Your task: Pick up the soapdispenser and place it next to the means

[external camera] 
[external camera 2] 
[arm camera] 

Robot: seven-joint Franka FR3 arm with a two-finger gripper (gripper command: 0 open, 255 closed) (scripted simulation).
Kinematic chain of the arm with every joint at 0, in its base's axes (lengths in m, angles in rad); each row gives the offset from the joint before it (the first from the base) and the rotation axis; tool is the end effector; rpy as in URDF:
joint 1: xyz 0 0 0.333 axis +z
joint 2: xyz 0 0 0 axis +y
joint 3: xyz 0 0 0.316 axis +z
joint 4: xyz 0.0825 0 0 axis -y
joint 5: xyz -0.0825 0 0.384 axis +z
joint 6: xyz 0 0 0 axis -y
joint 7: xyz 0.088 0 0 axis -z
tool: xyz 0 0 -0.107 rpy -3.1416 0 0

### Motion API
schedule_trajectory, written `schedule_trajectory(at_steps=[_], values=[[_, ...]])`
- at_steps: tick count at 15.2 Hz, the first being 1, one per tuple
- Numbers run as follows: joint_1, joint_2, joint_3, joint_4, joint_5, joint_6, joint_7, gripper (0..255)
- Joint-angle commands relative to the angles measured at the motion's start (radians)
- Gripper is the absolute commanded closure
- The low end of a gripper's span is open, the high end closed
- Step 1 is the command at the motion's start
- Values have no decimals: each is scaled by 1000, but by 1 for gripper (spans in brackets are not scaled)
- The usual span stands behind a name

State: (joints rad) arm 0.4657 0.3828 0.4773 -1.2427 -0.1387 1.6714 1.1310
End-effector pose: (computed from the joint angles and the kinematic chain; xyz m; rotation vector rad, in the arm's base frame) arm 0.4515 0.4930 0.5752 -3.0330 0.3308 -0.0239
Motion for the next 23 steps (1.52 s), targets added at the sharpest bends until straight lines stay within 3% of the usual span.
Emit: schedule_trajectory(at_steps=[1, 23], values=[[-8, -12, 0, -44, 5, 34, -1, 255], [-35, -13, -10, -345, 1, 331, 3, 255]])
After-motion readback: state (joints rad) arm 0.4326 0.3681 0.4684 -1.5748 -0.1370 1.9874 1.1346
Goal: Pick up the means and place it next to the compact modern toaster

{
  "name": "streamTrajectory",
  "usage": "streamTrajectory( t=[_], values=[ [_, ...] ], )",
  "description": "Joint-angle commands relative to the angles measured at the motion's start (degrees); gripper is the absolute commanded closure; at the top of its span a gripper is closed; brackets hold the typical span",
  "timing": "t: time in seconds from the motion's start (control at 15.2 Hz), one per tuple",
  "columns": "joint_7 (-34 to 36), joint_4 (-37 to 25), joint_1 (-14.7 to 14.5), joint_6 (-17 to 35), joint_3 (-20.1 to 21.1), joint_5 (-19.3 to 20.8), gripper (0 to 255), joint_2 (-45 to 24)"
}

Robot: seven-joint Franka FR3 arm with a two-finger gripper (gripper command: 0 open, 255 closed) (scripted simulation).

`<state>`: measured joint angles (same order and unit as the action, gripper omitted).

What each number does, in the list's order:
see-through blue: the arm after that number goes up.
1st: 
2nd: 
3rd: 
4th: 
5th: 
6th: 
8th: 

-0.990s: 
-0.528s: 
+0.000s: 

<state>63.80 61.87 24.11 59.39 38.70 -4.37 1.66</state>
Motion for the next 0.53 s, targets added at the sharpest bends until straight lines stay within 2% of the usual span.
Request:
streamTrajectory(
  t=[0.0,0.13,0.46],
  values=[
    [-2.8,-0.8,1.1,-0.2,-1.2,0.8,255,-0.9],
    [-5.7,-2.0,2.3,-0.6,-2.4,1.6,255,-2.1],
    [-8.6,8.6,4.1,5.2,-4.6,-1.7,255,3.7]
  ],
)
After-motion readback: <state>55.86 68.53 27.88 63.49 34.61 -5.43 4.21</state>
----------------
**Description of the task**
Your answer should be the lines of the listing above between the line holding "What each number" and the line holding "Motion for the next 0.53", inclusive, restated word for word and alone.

**Result**
What each number does, in the list's order:
see-through blue: the arm after that number goes up.
1st: 
2nd: 
3rd: 
4th: 
5th: 
6th: 
8th: 

-0.990s: 
-0.528s: 
+0.000s: 

<state>63.80 61.87 24.11 59.39 38.70 -4.37 1.66</state>
Motion for the next 0.53 s, targets added at the sharpest bends until straight lines stay within 2% of the usual span.

This answer has been given in full.